Il tribunale dell’inquisizione nella città di Torino approdò più tardi rispetto all’istituzione del Sant’Uffizio da parte della Santa Sede.
L’inquisizione prese forma nel concilio di Verona presieduto da Papa Lucio III e dall’Imperatore Federico Barbarossa con la decretale “Ad abolendam diversarum haeresum pravitatem” nel 1184 per reprimere i movimenti “riformisti” di catari e patarini diffusisi tra la Francia ed il nord d’Italia e fu perfezionata successivamente da Innocenzo III e dai suoi successori.

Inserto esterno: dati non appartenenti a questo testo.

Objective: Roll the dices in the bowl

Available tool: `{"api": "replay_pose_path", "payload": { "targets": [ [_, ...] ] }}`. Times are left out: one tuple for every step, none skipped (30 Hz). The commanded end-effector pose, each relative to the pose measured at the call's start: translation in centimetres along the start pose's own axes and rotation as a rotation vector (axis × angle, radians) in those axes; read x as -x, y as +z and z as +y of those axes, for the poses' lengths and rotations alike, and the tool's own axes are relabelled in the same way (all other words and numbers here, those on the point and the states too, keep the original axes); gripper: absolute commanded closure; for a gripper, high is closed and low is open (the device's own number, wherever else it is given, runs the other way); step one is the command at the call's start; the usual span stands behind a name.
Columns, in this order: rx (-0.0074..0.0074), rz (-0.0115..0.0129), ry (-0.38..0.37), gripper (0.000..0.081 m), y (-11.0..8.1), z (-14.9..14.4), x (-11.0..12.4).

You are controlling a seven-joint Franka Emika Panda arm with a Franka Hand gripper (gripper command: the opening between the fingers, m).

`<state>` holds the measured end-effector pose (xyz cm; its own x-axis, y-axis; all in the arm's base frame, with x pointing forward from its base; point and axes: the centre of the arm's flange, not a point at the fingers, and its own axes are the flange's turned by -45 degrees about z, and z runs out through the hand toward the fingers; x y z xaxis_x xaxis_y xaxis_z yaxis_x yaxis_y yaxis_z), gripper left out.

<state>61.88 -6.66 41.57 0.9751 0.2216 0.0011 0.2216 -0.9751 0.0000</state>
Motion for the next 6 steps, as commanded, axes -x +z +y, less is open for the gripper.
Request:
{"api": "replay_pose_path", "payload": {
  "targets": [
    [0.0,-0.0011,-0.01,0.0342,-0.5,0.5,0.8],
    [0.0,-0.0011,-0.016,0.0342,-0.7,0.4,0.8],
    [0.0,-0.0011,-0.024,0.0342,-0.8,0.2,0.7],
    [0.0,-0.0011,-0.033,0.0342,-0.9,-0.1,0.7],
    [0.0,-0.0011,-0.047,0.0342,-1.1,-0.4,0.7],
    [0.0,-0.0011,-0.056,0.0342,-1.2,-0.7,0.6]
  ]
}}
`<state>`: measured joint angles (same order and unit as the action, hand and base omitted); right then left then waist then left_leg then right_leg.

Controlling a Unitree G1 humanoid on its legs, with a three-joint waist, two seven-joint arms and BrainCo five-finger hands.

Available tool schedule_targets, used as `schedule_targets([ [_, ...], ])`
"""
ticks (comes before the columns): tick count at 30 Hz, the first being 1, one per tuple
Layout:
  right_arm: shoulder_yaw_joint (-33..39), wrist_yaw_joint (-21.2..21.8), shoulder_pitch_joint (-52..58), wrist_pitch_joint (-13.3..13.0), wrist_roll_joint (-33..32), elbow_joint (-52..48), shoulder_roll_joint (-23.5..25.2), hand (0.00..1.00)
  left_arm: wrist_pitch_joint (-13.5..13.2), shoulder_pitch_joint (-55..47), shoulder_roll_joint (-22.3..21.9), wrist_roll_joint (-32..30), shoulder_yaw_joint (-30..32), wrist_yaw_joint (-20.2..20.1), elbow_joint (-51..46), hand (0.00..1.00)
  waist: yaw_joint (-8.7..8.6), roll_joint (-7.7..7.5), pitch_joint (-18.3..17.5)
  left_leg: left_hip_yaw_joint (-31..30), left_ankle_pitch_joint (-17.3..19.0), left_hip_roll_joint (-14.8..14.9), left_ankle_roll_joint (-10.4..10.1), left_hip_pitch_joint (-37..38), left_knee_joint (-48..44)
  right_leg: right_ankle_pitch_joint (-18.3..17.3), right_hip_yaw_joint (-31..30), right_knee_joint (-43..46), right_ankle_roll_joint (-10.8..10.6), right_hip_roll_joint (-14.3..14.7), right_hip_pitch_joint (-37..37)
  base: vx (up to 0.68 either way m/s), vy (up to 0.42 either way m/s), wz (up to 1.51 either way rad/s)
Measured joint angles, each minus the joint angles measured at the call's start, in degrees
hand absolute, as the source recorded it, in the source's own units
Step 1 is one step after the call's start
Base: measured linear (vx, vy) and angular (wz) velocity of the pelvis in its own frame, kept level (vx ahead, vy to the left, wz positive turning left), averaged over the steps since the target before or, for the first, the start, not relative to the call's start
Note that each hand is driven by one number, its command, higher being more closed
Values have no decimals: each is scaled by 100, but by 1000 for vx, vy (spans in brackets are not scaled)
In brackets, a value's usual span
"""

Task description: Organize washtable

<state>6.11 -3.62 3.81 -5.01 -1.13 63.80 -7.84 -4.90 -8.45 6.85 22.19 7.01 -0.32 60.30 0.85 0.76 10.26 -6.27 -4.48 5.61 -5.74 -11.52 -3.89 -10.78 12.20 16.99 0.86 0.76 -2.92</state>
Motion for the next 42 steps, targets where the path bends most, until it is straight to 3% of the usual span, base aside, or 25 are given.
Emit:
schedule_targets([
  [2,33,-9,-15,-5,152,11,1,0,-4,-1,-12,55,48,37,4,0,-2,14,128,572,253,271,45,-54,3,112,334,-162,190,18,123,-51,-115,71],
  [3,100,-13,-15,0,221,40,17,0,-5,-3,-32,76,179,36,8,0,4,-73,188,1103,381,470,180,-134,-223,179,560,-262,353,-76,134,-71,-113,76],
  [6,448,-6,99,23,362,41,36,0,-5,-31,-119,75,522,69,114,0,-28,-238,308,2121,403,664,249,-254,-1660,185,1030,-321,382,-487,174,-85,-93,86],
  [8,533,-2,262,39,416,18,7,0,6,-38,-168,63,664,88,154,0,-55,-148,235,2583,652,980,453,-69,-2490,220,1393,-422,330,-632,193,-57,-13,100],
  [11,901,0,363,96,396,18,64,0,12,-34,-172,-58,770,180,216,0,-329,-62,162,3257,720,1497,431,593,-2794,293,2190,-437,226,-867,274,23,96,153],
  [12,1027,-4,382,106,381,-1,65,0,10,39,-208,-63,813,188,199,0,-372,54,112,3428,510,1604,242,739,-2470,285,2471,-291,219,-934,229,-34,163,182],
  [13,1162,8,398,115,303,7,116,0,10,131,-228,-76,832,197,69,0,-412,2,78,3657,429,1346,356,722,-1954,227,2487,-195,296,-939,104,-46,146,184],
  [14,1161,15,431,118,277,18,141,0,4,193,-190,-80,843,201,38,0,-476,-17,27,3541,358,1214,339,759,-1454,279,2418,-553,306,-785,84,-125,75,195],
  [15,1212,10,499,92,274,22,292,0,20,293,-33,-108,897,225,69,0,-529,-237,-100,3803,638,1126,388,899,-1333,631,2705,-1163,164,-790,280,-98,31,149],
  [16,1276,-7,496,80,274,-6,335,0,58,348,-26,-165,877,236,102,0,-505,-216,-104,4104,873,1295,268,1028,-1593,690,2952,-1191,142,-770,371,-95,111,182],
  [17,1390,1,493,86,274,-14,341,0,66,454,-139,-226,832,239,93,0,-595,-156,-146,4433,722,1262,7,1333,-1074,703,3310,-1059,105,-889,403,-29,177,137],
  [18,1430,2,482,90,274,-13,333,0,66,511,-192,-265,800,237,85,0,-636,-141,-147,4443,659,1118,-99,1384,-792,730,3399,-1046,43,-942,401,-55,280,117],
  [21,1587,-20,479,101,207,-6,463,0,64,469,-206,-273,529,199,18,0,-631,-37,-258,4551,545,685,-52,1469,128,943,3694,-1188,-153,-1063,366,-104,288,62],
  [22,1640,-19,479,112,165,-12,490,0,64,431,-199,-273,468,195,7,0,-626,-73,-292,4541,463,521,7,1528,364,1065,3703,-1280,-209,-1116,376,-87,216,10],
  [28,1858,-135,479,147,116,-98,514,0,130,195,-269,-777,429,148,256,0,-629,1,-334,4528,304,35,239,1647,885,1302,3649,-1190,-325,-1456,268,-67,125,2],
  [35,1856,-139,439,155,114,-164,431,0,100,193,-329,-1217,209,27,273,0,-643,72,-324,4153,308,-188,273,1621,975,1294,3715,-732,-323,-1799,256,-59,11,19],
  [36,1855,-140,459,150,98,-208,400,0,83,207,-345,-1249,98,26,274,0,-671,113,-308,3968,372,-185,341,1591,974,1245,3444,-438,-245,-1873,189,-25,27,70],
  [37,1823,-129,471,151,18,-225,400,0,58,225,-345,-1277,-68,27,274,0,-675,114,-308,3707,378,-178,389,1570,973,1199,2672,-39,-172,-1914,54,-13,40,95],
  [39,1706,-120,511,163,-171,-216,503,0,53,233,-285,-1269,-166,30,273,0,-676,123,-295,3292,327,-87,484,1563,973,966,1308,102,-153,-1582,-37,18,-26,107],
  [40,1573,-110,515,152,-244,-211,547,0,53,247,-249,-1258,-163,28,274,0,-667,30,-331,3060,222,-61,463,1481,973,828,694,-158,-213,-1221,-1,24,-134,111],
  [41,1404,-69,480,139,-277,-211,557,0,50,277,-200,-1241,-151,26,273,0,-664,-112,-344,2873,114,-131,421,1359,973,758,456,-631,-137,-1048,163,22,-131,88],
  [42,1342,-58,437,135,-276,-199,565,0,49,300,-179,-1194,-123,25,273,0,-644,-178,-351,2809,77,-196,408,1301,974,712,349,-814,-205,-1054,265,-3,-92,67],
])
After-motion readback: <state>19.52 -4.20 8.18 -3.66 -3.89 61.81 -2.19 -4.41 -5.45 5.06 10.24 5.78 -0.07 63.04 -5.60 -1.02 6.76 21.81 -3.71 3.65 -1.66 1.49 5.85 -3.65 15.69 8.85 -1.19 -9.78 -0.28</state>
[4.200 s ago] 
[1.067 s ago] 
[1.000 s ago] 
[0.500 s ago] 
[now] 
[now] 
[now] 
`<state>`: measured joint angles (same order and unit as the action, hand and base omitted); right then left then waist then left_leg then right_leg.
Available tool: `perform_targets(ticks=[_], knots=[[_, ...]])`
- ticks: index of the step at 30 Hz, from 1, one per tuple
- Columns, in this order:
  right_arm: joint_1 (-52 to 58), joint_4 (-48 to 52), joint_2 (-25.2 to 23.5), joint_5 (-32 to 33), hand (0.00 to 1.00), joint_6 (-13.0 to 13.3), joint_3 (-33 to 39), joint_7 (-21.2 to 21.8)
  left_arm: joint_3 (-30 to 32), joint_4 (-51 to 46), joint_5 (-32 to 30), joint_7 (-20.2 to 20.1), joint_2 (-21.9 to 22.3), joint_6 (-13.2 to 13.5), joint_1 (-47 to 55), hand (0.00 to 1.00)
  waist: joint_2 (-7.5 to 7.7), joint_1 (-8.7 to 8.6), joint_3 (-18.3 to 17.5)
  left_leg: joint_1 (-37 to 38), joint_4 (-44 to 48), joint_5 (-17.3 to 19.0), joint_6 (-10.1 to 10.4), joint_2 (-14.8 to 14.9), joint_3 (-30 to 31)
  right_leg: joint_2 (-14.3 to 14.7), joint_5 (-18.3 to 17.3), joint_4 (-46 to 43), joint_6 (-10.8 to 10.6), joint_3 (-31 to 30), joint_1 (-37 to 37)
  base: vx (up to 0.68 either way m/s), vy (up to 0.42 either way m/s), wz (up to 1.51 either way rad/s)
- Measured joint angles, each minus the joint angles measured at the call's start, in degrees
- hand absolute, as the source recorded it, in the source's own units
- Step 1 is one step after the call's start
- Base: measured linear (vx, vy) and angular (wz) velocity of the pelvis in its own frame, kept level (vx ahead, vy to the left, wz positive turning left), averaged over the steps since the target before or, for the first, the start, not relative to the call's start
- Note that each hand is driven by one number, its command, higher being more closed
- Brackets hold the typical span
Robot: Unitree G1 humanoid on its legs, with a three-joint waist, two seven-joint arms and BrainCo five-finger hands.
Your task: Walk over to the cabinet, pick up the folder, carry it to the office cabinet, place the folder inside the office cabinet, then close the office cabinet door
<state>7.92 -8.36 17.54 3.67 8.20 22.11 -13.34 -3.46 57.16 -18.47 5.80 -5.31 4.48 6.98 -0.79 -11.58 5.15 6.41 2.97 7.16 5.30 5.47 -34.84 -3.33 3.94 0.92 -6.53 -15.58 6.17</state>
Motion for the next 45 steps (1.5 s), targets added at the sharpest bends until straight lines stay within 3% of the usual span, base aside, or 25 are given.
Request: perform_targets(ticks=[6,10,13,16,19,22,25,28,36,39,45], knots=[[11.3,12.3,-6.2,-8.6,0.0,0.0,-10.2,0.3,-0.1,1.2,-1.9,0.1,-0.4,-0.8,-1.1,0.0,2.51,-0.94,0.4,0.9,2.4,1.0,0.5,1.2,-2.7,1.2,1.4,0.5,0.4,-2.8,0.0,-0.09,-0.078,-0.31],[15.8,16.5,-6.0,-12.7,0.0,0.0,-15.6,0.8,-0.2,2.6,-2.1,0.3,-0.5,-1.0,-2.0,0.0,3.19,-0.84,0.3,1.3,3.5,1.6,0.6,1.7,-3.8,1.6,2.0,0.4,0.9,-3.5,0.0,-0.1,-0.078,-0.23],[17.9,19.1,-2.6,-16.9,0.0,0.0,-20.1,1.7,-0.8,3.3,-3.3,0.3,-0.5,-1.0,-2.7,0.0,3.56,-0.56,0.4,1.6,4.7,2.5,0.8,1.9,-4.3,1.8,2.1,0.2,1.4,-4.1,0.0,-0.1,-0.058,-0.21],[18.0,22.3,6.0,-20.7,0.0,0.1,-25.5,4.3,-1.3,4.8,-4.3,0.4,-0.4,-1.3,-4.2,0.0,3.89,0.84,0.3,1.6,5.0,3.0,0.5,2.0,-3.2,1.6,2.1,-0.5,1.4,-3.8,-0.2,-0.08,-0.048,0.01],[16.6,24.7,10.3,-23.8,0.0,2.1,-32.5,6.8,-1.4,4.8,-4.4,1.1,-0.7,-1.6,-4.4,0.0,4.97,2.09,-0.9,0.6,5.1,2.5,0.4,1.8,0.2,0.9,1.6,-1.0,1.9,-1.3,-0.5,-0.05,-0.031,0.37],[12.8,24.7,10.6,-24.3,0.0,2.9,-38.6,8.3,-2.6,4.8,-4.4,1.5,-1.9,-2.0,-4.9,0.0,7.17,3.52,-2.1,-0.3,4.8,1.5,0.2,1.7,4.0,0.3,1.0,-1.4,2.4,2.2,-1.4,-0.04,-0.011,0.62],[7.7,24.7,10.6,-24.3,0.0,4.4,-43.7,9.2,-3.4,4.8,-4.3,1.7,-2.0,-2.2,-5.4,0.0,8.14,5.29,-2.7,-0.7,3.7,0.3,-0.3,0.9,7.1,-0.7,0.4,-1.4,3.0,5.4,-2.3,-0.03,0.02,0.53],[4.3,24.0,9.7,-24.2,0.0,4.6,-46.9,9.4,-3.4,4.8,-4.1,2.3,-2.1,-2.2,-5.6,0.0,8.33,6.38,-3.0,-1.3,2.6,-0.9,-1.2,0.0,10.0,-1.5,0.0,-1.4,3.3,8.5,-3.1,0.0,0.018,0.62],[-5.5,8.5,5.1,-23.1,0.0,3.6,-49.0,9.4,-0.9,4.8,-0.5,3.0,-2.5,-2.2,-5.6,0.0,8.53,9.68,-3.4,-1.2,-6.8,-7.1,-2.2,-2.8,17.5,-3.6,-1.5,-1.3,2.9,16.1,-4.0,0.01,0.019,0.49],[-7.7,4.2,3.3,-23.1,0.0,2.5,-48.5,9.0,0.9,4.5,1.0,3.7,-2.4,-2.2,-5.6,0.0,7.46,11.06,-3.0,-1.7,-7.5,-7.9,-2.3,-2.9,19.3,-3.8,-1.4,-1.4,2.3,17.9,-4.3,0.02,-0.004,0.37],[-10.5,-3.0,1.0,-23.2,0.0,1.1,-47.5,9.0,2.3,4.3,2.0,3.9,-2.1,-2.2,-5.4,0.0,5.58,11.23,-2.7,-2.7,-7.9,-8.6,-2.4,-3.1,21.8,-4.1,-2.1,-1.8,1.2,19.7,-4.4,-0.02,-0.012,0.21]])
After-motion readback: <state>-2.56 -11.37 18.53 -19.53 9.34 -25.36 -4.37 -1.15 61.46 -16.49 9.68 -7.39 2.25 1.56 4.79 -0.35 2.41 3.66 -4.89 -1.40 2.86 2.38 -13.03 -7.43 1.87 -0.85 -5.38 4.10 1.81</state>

Fu infatti Innocenzo IV ad autorizzare l’uso della tortura e Giovanni XXII ad aumentare il potere dell’inquisizione nella lotta alla stregoneria.
Nel 1231 Papa Gregorio IX affido l’incarico di giudice inquisitore dapprima a membri dell’ordine cistercense e successivamente ai Frati Domenicani e Francescani; nello stesso anno l’Imperatore Federico II introdusse la pena di morte al rogo per gli eretici “in cospectu populi comburantum” (siano bruciati alla presenza del popolo).
Il temuto tribunale approda nella città di Torino nel 1257, a seguito dell’aumentare delle comunità Valdesi e Albigesi, insediandosi nella Chiesa di san San Domenico costruita dai frati domenicani arrivati a Torino nel 1227 con l’adiacente convento dove, in un ala verso via Bellezia, avevano sede tribunale e prigioni. Fino ad allora l’inquisizione piemontese si avvaleva di giudici provenienti dalla Lombardia o dal Delfinato francese.
Il Sant’Uffizio della città di Torino non fu tra quelli più rigidi, nonostante le oltre ottanta condanne al rogo, anche per le reazioni dei locali che non approvavano i metodi poco ortodossi adottati dagli inquisitori. Le sentenze erano piuttosto di tipo pecuniario, la condanna il più delle volte o comportava una sanzione monetaria piuttosto onerosa o l’esproprio dei beni del condannato che venivano successivamente spartiti tra Stato e Chiesa.
Durante il regno di Amedeo VIII di Savoia il tribunale ottenne più poteri e divenne ancora più aggressivo con Lodovico di Savoia che concesse pieni poteri al padre inquisitore nel 1462.
Il tribunale dell’inquisizione a Torino era composto da religiosi e da membri laici scelti direttamente dal Duca di Savoia. Il rapporto tra i Savoia e l’inquisizione non fu mai dei i più idilliaci, le divergenze tra poteri erano quasi una costante così come le lotte di prevaricazione tra religiosi e laici; molto spesso gli inquisitori agivano senza consultare le autorità laiche causando ripetuti conflitti ai vertici del potere.
Molti i condannati dal tribunale dell’inquisizione di Torino venivano macabramente uccisi nell’attuale Piazza Castello. Qui ricordiamo i valdesi Golla Elia e Paolo Rappi arsi vivi, Bartolomeo Hector venditore ambulante valdese impiccato e arso, e Goffredo Varaglia valdese ex frate cappuccino e teologo. Il tribunale dell’inquisizione della Città di Torino nel 1728 processò e condanno ad abiurare il calvinismo ed a convertirsi alla religione cattolica il giovane Jean Jacques Russeau.
Anche gli inquisitori stessi non ebbero vita facile, si ha notizia che il Beato Pietro Cambiano di Russia, padre inquisitore a Torino dal 1361, fu brutalmente ucciso a Susa nel 1365 da alcuni eretici e che altri membri dell’ordine subirono la stessa sorte.
Nel gennaio del 1799 tutti i tribunali dell’Inquisizione del Piemonte vennero aboliti da un decreto sabaudo, gli archivi furono sigillati e tutti i loro beni confiscati dallo Stato.
Il 21 ottobre del 2000 il Comune di Torino posò una targa dedicata alla memoria del pastore valdese Goffredo Varaglia.
La targa è situata in piazza Castello, dove il 29 marzo 1558 fu impiccato e arso sul rogo.